§ What to produce: Once the line containing "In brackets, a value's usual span" is reached, copy it and every line after it exactly, to the end of the material, without pictures.
▼
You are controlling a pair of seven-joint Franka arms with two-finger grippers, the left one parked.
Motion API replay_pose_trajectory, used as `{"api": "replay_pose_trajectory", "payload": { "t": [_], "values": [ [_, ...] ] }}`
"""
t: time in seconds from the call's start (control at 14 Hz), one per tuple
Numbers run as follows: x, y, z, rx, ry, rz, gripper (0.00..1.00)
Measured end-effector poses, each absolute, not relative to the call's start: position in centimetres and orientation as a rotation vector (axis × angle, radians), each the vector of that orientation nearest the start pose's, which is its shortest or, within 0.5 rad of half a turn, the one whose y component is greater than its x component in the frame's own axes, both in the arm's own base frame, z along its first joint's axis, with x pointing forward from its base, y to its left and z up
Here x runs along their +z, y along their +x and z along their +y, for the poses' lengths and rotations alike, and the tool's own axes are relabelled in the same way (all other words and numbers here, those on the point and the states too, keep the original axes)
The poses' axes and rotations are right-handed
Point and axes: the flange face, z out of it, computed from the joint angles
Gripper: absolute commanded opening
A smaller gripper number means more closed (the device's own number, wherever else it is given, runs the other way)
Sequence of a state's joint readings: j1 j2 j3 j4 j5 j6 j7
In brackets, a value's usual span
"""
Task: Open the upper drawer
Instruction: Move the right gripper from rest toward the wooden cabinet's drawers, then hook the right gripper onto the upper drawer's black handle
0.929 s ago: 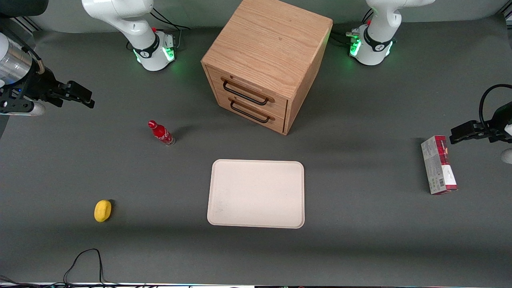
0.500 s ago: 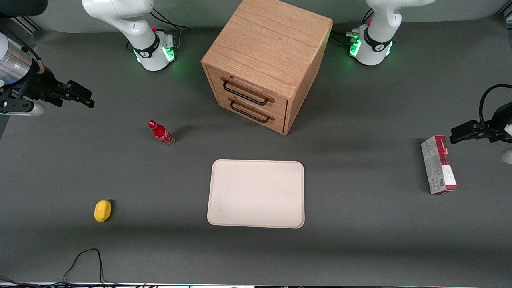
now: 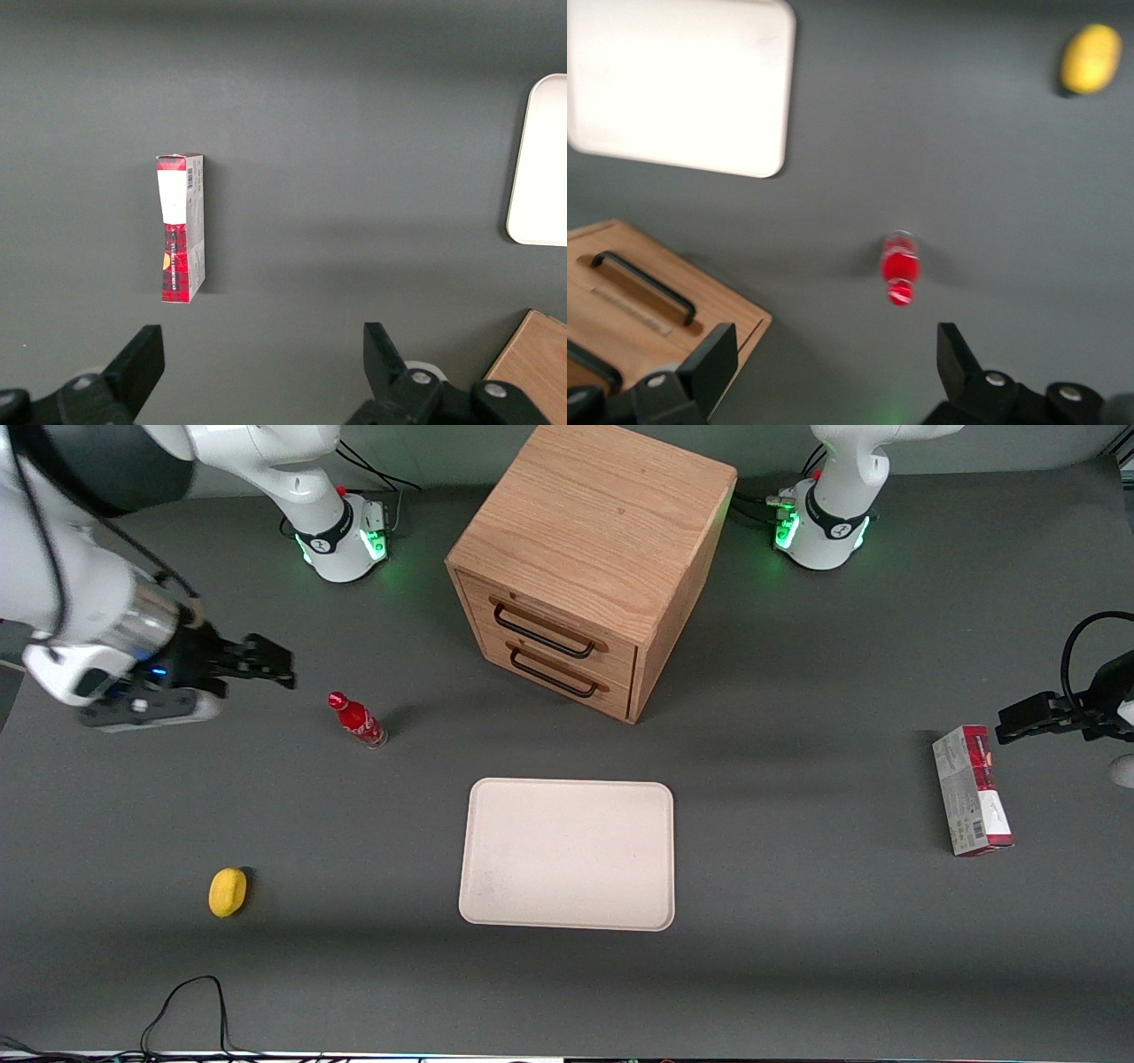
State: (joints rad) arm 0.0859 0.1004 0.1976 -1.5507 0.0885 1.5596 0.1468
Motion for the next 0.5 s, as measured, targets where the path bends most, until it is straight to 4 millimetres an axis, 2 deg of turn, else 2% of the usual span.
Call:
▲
§ Result of this exercise:
In brackets, a value's usual span
"""
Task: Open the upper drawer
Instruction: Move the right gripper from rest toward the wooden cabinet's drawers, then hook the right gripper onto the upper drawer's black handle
0.929 s ago: 
0.500 s ago: 
now: 
State: (joints rad) arm 0.0859 0.1004 0.1976 -1.5507 0.0885 1.5596 0.1468
Motion for the next 0.5 s, as measured, targets where the path bends most, until it is straight to 4 millimetres an axis, 2 deg of turn, else 2% of the usual span.
Call:

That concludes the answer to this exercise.